WHAT YOU NEED TO DO:
Filter the data for lines with the word "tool", then copy every line so identified.
════════════════════
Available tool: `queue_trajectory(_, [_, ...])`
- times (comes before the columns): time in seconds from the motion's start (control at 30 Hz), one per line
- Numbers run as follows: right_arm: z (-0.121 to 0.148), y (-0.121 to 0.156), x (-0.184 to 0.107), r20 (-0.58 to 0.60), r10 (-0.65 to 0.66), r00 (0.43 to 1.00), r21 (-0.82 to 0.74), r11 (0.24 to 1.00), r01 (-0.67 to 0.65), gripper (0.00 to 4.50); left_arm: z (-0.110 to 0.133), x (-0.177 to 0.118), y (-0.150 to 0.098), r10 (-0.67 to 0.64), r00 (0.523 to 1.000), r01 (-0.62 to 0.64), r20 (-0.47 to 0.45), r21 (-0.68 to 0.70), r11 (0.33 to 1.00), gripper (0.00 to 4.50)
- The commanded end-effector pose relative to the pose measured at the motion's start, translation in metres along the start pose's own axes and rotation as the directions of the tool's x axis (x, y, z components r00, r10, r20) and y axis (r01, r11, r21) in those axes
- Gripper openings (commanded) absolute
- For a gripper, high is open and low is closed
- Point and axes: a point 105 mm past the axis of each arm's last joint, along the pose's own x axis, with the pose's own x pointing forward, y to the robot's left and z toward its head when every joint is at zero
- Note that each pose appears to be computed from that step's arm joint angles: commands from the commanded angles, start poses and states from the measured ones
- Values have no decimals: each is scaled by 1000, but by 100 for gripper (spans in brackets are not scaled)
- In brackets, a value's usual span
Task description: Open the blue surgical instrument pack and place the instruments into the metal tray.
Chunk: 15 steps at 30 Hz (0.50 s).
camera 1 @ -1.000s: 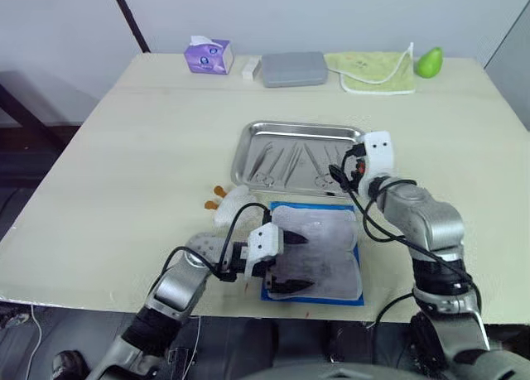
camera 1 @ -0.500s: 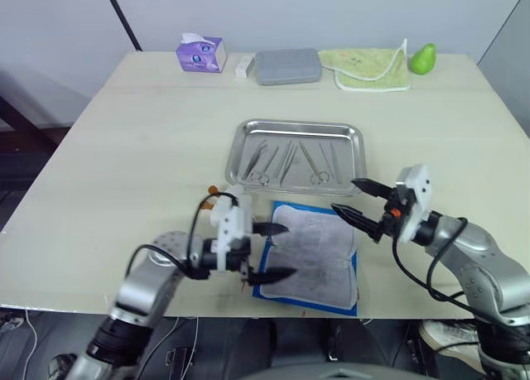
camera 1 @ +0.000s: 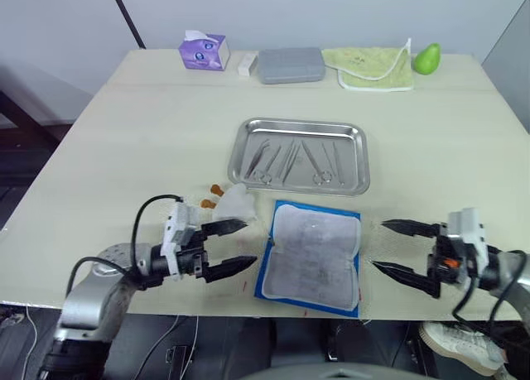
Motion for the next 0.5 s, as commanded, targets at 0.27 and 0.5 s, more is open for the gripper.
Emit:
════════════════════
RESPONSE TO THIS EXERCISE:
Available tool: `queue_trajectory(_, [_, ...])`
- The commanded end-effector pose relative to the pose measured at the motion's start, translation in metres along the start pose's own axes and rotation as the directions of the tool's x axis (x, y, z components r00, r10, r20) and y axis (r01, r11, r21) in those axes

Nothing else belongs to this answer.